Textbest does not warrant that the respective processing is legitimate and appropriate for the purpose of the client. This is especially true for the case that the text delivered is being published or used for promotional purposes. Also, textbest does not guarantee the technical accuracy of the supplied text. The client bears the sole legal risk of the use or publication.

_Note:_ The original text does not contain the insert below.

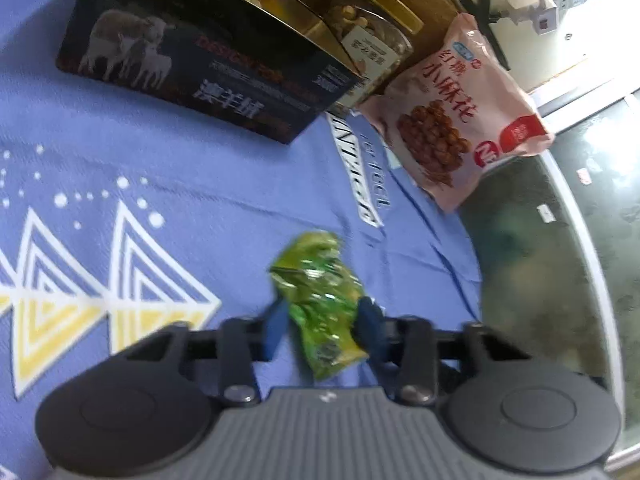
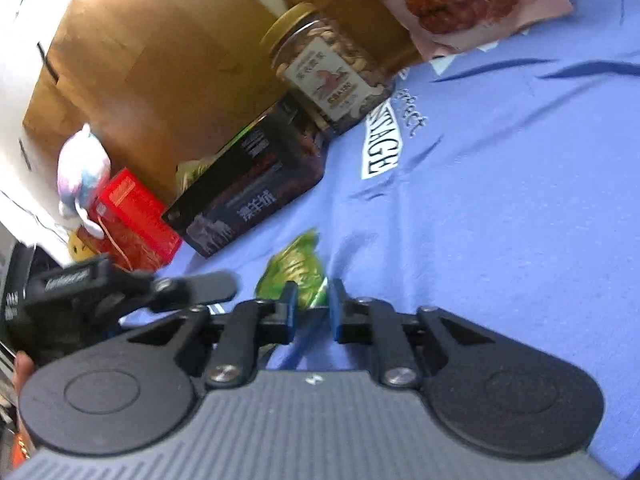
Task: Organize snacks
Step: 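Grasp the green crinkly packet on the cloth with the left tool, then lower the green packet into the tin and open the left tool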
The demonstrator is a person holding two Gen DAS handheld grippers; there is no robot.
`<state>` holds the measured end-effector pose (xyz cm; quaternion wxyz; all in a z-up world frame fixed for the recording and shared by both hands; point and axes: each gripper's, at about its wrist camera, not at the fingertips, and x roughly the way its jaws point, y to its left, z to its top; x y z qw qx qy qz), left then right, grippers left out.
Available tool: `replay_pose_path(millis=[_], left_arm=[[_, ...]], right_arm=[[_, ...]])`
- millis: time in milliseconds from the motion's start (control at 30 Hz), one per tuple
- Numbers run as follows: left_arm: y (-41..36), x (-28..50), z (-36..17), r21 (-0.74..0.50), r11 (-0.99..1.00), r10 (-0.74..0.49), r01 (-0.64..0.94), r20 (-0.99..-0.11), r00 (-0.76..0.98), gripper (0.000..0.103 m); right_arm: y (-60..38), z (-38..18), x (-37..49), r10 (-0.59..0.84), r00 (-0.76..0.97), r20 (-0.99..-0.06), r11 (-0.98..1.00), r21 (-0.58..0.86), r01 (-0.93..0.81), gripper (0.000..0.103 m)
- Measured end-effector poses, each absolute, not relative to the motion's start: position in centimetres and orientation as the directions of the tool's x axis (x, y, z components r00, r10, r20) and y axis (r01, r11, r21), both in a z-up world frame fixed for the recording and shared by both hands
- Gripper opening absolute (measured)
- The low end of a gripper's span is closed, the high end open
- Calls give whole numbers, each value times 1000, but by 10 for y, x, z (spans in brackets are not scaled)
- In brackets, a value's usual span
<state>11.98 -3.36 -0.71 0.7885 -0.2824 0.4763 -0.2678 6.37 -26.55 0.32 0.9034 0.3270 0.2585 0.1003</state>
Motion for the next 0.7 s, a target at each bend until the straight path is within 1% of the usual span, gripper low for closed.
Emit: replay_pose_path(millis=[33,100,300,500,600,700], left_arm=[[-32,122,-8,-701,698,-689,147,-602,404,22],[-25,123,-9,-714,686,-699,140,-594,399,20],[-10,134,18,-719,671,-704,178,-543,458,21],[4,182,66,-706,673,-684,221,-479,550,21],[5,214,79,-666,713,-637,219,-485,599,22],[5,244,75,-629,754,-590,191,-519,618,23]], right_arm=[[-263,5,63,350,848,-399,771,636,-19,15],[-261,7,62,354,853,-384,764,645,-26,13],[-255,28,69,376,875,-304,759,643,-103,11],[-248,67,111,378,900,-216,786,589,-188,11],[-246,86,144,372,910,-182,802,557,-216,11],[-243,92,184,358,914,-192,824,526,-212,11]])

§ 11 Secrecy, Viruses and Data Protection

  1. Textbest makes every effort to maintain the confidentiality of the transmitted texts according to the latest state of the art. However, textbest cannot ensure that a wholly-owned confidentiality because access by unauthorized persons in electronic data communication cannot be excluded.
  2. Textbest also endeavors to examine the electronic data communication according to the latest state of the art for any viruses or sabotage programs. However, one hundred percent protection against viruses or sabotage cannot be guaranteed, even by due diligence. The customer is expressly adverted to a remaining risk.

§ 12 Final Provisions

  1. Place of fulfilment for all contractual services is the seat of textbest GmbH in Berlin, Germany.
  2. Berlin (Germany), shall have exclusive jurisdiction for all disputes, claims or disputes arising from or in connection with this contract, including its validity, invalidity, breach or termination.
  3. Contracts concluded on the basis of these Terms and Conditions, are subject to German law exclusively. Rules of international uniform sales law (CISG) are waived, as far as they are permissible.
  4. If any clause of this agreement is or is becoming wholly or partially invalid or ineffective, this shall not affect the validity of the remaining provisions. Instead, the invalid clause shall be replaced with a provision which matches the agreement, and which would have been agreed on by the parties in order to achieve the same economic result if they had known the invalidity of the provision. The same applies to a regulatory gap.